## SOURCE DATA
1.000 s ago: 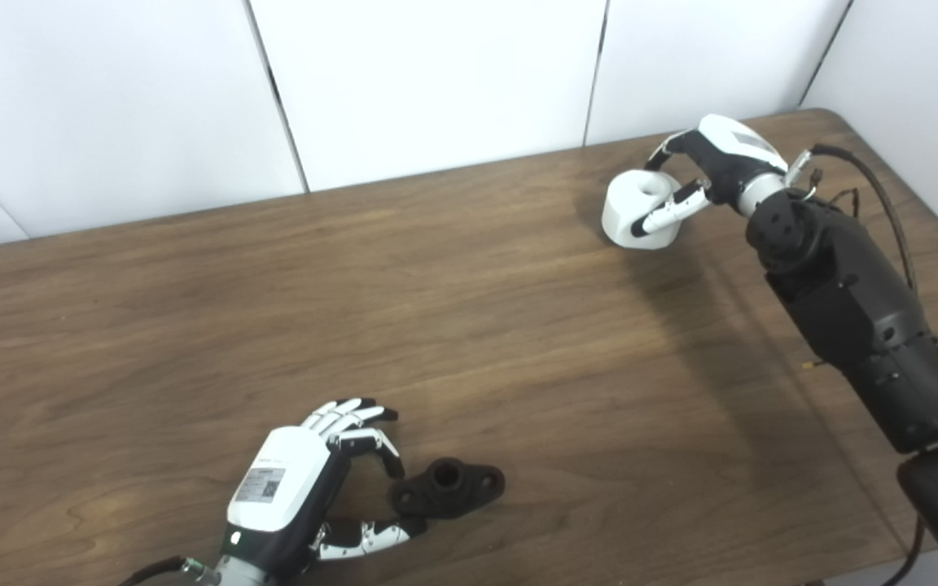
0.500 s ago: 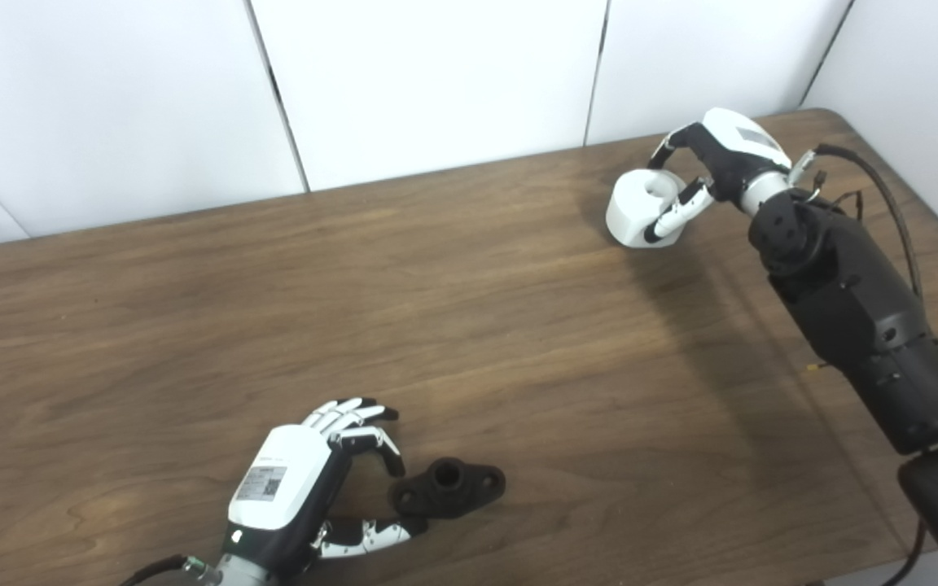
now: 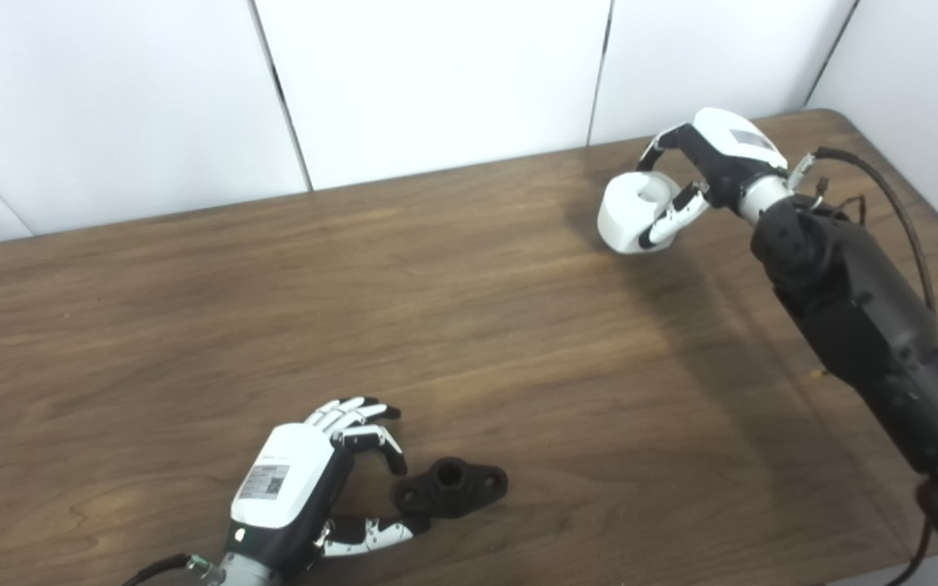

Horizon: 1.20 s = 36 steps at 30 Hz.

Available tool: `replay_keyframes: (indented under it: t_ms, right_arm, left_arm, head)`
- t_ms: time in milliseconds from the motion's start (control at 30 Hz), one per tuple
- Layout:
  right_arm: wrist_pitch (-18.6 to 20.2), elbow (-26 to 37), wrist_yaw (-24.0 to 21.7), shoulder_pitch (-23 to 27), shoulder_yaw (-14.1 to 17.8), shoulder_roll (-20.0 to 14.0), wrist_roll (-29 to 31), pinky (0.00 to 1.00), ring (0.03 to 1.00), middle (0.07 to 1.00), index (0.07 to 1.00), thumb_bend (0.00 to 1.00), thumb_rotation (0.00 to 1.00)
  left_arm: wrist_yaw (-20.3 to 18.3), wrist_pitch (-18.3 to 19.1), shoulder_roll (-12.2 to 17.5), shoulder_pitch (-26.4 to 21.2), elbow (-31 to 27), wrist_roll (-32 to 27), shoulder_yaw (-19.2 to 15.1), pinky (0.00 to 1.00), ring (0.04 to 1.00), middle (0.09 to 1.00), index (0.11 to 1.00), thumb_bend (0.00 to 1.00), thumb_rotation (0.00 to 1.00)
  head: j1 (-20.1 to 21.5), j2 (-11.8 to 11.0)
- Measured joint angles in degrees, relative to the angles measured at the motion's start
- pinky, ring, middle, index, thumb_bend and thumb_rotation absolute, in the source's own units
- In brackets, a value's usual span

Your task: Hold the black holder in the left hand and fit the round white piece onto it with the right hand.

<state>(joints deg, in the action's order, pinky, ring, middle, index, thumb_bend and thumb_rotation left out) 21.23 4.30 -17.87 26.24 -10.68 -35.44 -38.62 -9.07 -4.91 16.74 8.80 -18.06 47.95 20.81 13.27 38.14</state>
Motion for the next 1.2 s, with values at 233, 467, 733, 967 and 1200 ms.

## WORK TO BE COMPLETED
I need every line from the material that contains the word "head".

## RESPONSE BOX
Available tool: `replay_keyframes: (indented under it: t_ms, right_arm, left_arm, head)`
  head: j1 (-20.1 to 21.5), j2 (-11.8 to 11.0)

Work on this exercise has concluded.